Start of DATA RECORDS

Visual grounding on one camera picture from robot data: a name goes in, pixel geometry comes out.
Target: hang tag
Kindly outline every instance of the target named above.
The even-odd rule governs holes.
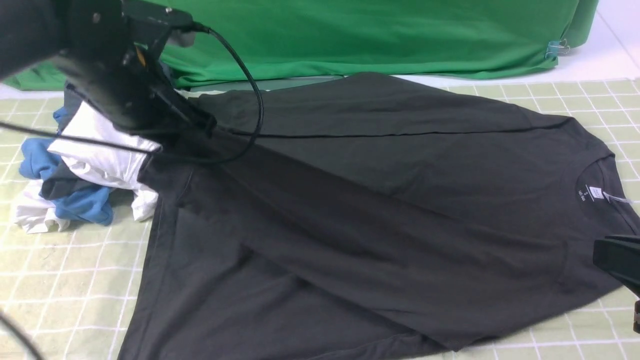
[[[604,195],[607,200],[609,202],[613,201],[617,201],[617,202],[624,202],[625,204],[631,204],[631,200],[629,199],[624,199],[623,197],[617,197],[617,196],[611,196],[608,193],[602,192],[602,195]]]
[[[604,199],[601,188],[594,188],[593,186],[589,186],[589,193],[591,193],[591,196],[593,196],[594,199]]]

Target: black cable
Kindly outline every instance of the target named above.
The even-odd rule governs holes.
[[[226,163],[229,161],[234,161],[244,156],[249,151],[249,149],[251,149],[251,147],[255,144],[255,141],[260,136],[260,132],[262,131],[262,123],[264,122],[264,103],[262,102],[262,93],[260,93],[258,84],[255,83],[255,80],[253,79],[251,72],[249,72],[249,69],[246,68],[246,65],[244,64],[242,59],[240,59],[240,56],[238,56],[234,48],[231,47],[231,44],[229,44],[229,42],[227,42],[227,40],[224,37],[222,37],[222,35],[220,35],[217,31],[213,30],[212,28],[204,26],[199,22],[194,23],[194,30],[201,33],[212,35],[213,37],[218,39],[218,41],[222,44],[222,46],[224,46],[225,49],[229,52],[229,54],[231,54],[231,56],[234,58],[234,60],[236,61],[236,63],[244,73],[244,76],[249,82],[249,85],[251,85],[253,92],[255,92],[255,97],[258,102],[258,120],[255,124],[255,129],[253,129],[253,133],[249,138],[249,142],[246,144],[244,149],[238,155],[235,155],[229,159],[225,159],[222,161],[216,161],[215,163]]]
[[[179,161],[186,162],[186,163],[197,163],[197,164],[203,164],[203,165],[215,165],[215,164],[228,163],[230,161],[238,160],[239,158],[243,157],[251,149],[251,147],[255,144],[256,139],[258,139],[258,137],[260,136],[260,132],[262,131],[262,124],[264,122],[264,103],[263,103],[263,100],[262,100],[262,93],[260,93],[260,89],[258,88],[258,84],[256,84],[255,80],[253,79],[253,76],[249,72],[249,69],[247,69],[247,67],[244,64],[244,62],[242,61],[242,59],[240,59],[240,56],[236,53],[236,51],[233,49],[233,47],[231,47],[231,45],[227,42],[227,40],[225,40],[225,38],[222,37],[222,35],[217,33],[215,30],[213,30],[211,28],[208,28],[208,27],[206,27],[206,26],[204,26],[203,24],[200,24],[200,23],[195,23],[194,30],[198,31],[198,32],[202,32],[202,33],[207,33],[209,35],[214,36],[216,39],[218,39],[218,41],[225,47],[225,49],[234,58],[234,60],[238,64],[238,66],[240,66],[240,69],[243,71],[244,75],[246,76],[249,84],[251,85],[251,88],[253,89],[253,92],[255,92],[255,96],[256,96],[256,99],[257,99],[257,103],[258,103],[258,119],[257,119],[257,123],[255,125],[255,129],[253,130],[253,133],[251,134],[251,137],[249,138],[248,143],[246,144],[244,149],[242,151],[240,151],[238,154],[236,154],[234,156],[231,156],[231,157],[229,157],[227,159],[223,159],[223,160],[214,160],[214,159],[210,159],[210,158],[193,158],[193,157],[187,157],[187,156],[166,154],[166,153],[157,152],[157,151],[146,151],[146,150],[136,149],[135,147],[119,145],[117,143],[111,143],[111,142],[103,142],[103,141],[100,141],[100,140],[87,139],[87,138],[82,138],[82,137],[79,137],[79,136],[69,136],[69,135],[56,134],[56,133],[52,133],[52,132],[49,132],[49,131],[36,130],[36,129],[31,129],[29,127],[13,125],[13,124],[10,124],[8,122],[3,122],[3,121],[0,121],[0,128],[11,130],[11,131],[16,131],[16,132],[19,132],[19,133],[25,133],[25,134],[29,134],[29,135],[42,136],[42,137],[46,137],[46,138],[62,139],[62,140],[68,140],[68,141],[73,141],[73,142],[79,142],[79,143],[88,143],[88,144],[91,144],[91,145],[105,146],[105,147],[110,147],[110,148],[113,148],[113,149],[137,152],[137,153],[140,153],[140,154],[146,154],[146,155],[151,155],[151,156],[164,156],[165,158],[171,158],[171,159],[179,160]]]
[[[15,336],[15,338],[27,349],[29,355],[35,360],[44,360],[44,357],[40,354],[40,351],[29,340],[29,337],[25,335],[18,327],[11,322],[6,315],[0,310],[0,323],[9,330],[9,332]]]

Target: green cloth
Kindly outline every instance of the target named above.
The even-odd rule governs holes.
[[[584,43],[597,0],[156,0],[186,10],[221,33],[256,79],[443,74],[474,79],[551,69],[548,43],[569,34]],[[162,60],[177,86],[244,80],[213,37],[189,49],[167,47]],[[19,74],[21,89],[60,89],[50,65]]]

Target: grid mat
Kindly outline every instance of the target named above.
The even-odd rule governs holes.
[[[616,153],[625,195],[640,209],[640,80],[446,88],[575,117]],[[0,120],[55,130],[62,99],[0,100]],[[127,197],[114,200],[110,227],[77,225],[27,235],[9,224],[26,137],[0,131],[0,307],[25,328],[47,359],[115,359],[136,303],[150,222],[132,220]],[[420,360],[633,360],[636,296],[623,288],[582,309],[489,345]],[[0,332],[0,359],[24,359]]]

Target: dark gray t-shirt
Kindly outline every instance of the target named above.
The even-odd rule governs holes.
[[[251,92],[195,102],[236,135],[169,151],[244,146]],[[593,196],[624,194],[614,154],[575,119],[370,73],[264,102],[240,160],[143,169],[162,200],[121,360],[422,356],[620,286],[593,242],[640,219]]]

End of DATA RECORDS

• **PROBLEM REQUIREMENTS**:
Repeat only the lines starting at the one that contains "Target: dark gray t-shirt" and ending at the last line above, exactly as written.

• **YOUR SOLUTION**:
Target: dark gray t-shirt
Kindly outline every instance of the target named above.
The even-odd rule governs holes.
[[[251,92],[195,102],[236,135],[169,151],[244,146]],[[593,196],[624,194],[614,154],[575,119],[370,73],[264,102],[240,160],[143,169],[162,200],[121,360],[422,356],[620,286],[593,242],[640,219]]]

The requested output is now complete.